Certbot fails to get/renew certificate, DNS cache problem?


#1

Please fill out the fields below so we can help you better. Note: you must provide your domain name to get help. Domain names for issued certificates are all made public in Certificate Transparency logs (e.g. https://crt.sh/?q=example.com), so withholding your domain name here does not increase secrecy, but only makes it harder for us to provide help.

My domain is: pag-crowd.nangasystems.com

I ran this command:
certbot certonly --dry-run --non-interactive --agree-tos --no-self-upgrade --email some@email --webroot --webroot-path /var/www/html -d pag-crowd.nangasystems.com

It produced this output:

Saving debug log to /var/log/letsencrypt/letsencrypt.log
Plugins selected: Authenticator webroot, Installer None
Starting new HTTPS connection (1): acme-staging-v02.api.letsencrypt.org
Obtaining a new certificate
Performing the following challenges:
http-01 challenge for pag-crowd.nangasystems.com
Using the webroot path /var/www/html for all unmatched domains.
Waiting for verification…
Cleaning up challenges
Failed authorization procedure. pag-crowd.nangasystems.com (http-01): urn:ietf:params:acme:error:unauthorized :: The client lacks sufficient authorization :: Invalid response from http://pag-crowd.nangasystems.com/.well-known/acme-challenge/YUp_NeghLzcJfyYS0-Bd6901rWr58GA8Fwbqm0qQDFs: "

404 Not Found

404 Not Found


"

IMPORTANT NOTES:

My web server is (include version): Apache/2.4.18

The operating system my web server runs on is (include version):
PRETTY_NAME=“Ubuntu 16.04.3 LTS”

My hosting provider, if applicable, is: AWS

I can login to a root shell on my machine (yes or no, or I don’t know): yep

I’m using a control panel to manage my site (no, or provide the name and version of the control panel):

Guys, it’s very strange! the response that has "

404 Not Found

" is the error from Nginx server, and we run Apache, and apache log files, and tcpdump/tcpflow do not show any attempts to actually get the challenge file, the LE both live and staging endpoints go to some very wrong IP address.

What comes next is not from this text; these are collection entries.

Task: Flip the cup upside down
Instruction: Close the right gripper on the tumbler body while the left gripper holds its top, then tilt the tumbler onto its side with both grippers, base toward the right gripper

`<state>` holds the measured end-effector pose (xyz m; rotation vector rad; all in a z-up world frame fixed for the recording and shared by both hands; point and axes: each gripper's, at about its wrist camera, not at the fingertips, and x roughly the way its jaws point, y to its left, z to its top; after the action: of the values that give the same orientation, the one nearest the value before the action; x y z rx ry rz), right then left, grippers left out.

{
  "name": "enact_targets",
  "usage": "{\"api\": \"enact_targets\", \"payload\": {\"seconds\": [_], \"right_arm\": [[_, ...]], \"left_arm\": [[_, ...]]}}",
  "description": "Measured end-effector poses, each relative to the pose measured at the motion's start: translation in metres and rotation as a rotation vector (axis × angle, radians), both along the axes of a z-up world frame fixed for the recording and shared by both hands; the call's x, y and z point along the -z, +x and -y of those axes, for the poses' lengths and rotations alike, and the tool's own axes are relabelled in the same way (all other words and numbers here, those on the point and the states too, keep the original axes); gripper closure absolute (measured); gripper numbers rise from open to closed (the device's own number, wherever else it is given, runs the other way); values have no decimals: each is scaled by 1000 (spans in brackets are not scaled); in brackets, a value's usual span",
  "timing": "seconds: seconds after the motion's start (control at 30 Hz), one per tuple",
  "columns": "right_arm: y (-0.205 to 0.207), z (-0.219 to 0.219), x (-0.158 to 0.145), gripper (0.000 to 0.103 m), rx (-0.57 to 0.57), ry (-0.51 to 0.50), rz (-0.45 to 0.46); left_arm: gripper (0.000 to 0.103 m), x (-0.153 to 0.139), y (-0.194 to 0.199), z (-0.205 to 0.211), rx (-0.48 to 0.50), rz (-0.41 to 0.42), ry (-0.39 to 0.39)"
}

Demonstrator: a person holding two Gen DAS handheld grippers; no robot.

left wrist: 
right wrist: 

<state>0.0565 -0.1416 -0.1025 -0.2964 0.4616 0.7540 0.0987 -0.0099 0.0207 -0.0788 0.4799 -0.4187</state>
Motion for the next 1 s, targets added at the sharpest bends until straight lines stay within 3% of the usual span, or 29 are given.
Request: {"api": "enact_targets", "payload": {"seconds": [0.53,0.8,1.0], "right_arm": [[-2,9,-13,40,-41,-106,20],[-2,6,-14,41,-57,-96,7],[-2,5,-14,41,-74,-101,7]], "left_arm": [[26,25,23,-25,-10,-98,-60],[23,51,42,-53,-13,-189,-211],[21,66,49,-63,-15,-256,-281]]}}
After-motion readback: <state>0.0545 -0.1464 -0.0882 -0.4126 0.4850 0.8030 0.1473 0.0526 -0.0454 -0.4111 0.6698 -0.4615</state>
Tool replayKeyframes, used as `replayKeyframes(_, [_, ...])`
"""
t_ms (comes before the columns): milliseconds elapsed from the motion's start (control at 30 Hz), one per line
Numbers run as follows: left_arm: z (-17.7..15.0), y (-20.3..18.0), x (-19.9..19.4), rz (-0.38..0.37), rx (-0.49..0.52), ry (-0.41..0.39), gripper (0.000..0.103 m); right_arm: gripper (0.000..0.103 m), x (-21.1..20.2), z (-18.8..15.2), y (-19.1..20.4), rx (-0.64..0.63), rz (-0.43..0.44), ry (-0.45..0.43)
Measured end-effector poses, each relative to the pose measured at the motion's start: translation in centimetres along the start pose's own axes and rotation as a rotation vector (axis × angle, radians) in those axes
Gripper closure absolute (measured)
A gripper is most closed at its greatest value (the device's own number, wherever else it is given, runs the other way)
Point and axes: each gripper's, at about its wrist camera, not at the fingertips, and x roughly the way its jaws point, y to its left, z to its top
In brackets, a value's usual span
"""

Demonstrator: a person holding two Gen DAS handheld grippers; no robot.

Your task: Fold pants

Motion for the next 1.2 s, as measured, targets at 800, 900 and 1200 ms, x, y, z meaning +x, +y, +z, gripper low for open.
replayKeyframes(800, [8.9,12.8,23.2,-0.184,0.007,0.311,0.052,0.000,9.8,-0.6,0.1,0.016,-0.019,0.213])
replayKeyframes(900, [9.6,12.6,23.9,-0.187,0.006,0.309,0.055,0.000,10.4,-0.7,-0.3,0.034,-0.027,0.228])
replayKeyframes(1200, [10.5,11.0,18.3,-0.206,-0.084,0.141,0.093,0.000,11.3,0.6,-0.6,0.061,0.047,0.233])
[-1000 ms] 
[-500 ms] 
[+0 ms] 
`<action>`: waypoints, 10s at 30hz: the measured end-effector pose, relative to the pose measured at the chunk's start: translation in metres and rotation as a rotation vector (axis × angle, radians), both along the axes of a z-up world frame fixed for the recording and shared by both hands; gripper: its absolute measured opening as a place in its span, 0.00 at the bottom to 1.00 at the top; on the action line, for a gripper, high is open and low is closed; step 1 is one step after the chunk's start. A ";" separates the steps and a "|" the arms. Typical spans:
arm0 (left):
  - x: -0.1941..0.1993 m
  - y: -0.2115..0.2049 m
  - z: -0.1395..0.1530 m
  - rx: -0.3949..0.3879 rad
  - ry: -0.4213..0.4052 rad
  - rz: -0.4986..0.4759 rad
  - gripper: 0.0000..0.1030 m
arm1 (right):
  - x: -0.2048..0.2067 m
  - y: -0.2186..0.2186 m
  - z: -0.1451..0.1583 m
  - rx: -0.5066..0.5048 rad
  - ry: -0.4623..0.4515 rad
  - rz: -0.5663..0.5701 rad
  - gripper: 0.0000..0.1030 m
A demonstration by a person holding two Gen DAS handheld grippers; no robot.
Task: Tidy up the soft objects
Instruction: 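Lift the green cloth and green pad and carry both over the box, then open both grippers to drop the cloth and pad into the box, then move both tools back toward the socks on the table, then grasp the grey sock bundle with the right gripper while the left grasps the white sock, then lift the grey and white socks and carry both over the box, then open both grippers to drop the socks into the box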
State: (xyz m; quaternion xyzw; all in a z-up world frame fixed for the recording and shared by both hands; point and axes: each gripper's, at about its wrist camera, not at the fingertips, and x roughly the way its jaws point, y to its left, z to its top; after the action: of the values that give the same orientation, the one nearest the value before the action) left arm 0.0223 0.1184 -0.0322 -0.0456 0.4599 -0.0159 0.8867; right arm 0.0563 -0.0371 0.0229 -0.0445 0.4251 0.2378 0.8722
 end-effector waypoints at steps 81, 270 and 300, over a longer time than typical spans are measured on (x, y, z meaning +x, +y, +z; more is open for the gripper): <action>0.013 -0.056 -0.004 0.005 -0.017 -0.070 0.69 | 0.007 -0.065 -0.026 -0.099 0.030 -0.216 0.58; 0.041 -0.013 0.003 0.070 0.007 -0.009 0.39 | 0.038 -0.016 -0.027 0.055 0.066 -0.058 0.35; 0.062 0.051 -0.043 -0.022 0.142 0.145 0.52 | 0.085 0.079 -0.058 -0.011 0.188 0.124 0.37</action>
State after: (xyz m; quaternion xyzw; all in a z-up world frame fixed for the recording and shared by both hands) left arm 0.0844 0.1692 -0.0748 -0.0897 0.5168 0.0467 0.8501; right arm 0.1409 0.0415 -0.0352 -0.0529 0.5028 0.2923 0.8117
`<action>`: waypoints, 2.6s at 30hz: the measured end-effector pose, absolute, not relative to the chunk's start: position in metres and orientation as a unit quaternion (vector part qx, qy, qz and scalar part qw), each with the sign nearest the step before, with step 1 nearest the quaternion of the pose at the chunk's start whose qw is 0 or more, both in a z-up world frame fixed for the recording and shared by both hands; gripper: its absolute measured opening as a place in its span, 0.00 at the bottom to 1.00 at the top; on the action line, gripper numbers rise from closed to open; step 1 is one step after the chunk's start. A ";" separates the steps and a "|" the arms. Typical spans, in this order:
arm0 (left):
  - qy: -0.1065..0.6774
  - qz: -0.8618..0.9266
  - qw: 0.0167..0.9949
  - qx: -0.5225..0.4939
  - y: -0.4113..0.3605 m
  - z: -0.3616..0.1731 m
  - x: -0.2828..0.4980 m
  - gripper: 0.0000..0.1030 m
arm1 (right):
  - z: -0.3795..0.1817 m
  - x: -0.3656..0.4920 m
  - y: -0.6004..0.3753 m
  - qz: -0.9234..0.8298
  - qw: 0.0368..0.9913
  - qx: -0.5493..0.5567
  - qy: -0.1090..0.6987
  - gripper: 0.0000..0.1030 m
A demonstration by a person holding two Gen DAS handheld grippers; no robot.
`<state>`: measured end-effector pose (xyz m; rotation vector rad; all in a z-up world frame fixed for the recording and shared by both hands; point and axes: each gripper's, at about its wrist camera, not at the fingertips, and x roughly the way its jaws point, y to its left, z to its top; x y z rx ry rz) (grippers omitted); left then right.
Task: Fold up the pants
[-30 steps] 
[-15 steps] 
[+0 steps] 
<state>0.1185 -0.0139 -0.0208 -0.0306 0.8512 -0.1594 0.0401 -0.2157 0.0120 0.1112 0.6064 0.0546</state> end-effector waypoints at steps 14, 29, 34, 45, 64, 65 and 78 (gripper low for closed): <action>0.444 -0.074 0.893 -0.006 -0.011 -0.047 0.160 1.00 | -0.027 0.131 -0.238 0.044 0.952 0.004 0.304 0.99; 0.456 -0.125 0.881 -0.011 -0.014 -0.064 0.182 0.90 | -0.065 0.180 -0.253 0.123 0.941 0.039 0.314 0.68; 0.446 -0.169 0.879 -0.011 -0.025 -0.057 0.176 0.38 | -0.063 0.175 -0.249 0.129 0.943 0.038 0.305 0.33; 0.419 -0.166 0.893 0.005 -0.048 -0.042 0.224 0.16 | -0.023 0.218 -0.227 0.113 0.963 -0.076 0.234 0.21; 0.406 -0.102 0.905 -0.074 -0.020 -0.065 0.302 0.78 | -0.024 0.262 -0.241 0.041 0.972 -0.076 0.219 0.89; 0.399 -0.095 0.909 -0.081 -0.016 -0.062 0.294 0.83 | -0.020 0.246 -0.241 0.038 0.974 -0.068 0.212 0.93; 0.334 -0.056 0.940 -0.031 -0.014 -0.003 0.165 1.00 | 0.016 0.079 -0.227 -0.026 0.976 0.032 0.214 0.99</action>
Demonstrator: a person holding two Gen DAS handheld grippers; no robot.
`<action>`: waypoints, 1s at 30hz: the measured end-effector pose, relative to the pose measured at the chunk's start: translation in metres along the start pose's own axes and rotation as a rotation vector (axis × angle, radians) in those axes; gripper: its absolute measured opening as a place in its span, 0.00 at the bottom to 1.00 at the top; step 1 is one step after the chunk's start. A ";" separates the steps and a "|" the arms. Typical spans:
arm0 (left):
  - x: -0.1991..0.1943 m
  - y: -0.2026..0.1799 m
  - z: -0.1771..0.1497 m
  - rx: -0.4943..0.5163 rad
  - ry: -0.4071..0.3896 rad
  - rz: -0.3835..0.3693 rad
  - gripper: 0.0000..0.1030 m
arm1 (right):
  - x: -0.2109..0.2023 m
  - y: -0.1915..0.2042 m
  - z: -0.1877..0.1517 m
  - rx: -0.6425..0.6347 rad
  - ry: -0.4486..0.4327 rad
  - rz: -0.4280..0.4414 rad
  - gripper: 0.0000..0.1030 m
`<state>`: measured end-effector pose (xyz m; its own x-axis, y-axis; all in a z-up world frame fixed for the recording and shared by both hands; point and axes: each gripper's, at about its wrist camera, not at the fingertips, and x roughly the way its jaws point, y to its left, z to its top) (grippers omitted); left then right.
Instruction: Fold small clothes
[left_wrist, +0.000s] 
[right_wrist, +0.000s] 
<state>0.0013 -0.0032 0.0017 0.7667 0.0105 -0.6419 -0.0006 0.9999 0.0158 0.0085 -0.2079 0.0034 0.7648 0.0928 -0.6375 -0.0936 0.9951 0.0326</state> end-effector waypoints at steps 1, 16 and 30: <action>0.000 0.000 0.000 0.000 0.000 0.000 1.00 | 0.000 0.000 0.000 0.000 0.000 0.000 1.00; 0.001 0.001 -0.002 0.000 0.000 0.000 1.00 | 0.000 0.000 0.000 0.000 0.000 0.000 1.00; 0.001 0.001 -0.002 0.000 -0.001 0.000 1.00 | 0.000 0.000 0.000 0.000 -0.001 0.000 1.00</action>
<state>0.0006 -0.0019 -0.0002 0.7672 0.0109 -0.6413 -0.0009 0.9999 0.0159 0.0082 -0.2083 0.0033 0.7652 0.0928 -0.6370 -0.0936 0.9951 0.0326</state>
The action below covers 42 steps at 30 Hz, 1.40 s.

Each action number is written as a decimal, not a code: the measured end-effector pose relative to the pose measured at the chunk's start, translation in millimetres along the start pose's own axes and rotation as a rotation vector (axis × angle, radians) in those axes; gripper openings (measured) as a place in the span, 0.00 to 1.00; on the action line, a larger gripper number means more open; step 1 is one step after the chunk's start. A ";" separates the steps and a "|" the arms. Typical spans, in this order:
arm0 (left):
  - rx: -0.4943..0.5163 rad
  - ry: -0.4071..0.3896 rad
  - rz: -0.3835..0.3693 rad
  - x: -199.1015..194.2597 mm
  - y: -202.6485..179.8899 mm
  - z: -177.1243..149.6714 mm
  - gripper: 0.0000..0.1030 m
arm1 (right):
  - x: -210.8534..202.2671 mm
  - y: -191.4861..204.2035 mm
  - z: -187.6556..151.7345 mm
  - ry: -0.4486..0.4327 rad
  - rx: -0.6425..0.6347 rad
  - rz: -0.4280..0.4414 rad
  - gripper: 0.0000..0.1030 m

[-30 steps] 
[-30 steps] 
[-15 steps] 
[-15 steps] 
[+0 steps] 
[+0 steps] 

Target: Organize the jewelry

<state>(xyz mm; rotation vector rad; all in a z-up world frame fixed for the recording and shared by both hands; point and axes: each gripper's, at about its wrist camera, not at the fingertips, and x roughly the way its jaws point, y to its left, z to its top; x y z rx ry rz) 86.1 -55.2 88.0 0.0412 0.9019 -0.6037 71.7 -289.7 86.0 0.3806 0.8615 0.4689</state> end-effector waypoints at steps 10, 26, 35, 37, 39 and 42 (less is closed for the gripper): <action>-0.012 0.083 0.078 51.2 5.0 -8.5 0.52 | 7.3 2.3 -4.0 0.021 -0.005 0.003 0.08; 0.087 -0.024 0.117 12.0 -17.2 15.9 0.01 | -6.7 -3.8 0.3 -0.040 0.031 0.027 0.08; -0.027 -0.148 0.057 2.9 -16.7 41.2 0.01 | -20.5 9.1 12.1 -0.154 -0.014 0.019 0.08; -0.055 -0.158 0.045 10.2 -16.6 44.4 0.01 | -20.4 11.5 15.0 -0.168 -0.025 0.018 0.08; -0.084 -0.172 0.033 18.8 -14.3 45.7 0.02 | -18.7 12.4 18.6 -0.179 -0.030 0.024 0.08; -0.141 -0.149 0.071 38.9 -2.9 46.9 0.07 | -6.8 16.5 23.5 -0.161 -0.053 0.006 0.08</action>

I checked DNS from several places, all looks OK. If I try accessing well-known URL using regular browser all is OK. It’s the first time I encounter this problem, though we have/had dozens of domains.

#2

The corrects response (htmlencoded)

Saving debug log to /var/log/letsencrypt/letsencrypt.log
Plugins selected: Authenticator webroot, Installer None
Starting new HTTPS connection (1): acme-staging-v02.api.letsencrypt.org
Obtaining a new certificate
Performing the following challenges:
http-01 challenge for pag-crowd.nangasystems.com
Using the webroot path /var/www/html for all unmatched domains.
Waiting for verification…
Cleaning up challenges
Failed authorization procedure. pag-crowd.nangasystems.com (http-01): urn:ietf:params:acme:error:unauthorized :: The client lacks sufficient authorization :: Invalid response from http://pag-crowd.nangasystems.com/.well-known/acme-challenge/jqwgaqjwNrswokXCvVLvRmV9MUcDAIQbWjRtloLiTKQ: "<html>
<head><title>404 Not Found</title></head>
<body bgcolor="white">
<center><h1>404 Not Found</h1></center>
<hr><center>"

IMPORTANT NOTES:

  • The following errors were reported by the server:

    Domain: pag-crowd.nangasystems.com
    Type: unauthorized
    Detail: Invalid response from
    http://pag-crowd.nangasystems.com/.well-known/acme-challenge/jqwgaqjwNrswokXCvVLvRmV9MUcDAIQbWjRtloLiTKQ:
    "<html>
    <head><title>404 Not Found</title></head>
    <body bgcolor="white">
    <center><h1>404 Not Found</h1></center>
    <hr><center>"

    To fix these errors, please make sure that your domain name was
    entered correctly and the DNS A/AAAA record(s) for that domain
    contain(s) the right IP address.

  • Your account credentials have been saved in your Certbot
    configuration directory at /etc/letsencrypt. You should make a
    secure backup of this folder now. This configuration directory will
    also contain certificates and private keys obtained by Certbot so
    making regular backups of this folder is ideal.


#3

Hi @oles.hnatkevych,

Your domain has IPv4 and IPv6 records, the A record points to an Apache web server and the AAAA record points to a nginx web server. As Let’s Encrypt prefers IPv6 over IPv4, it is trying to reach the challenge using your nginx web server and seems you are not using it to issue your cert.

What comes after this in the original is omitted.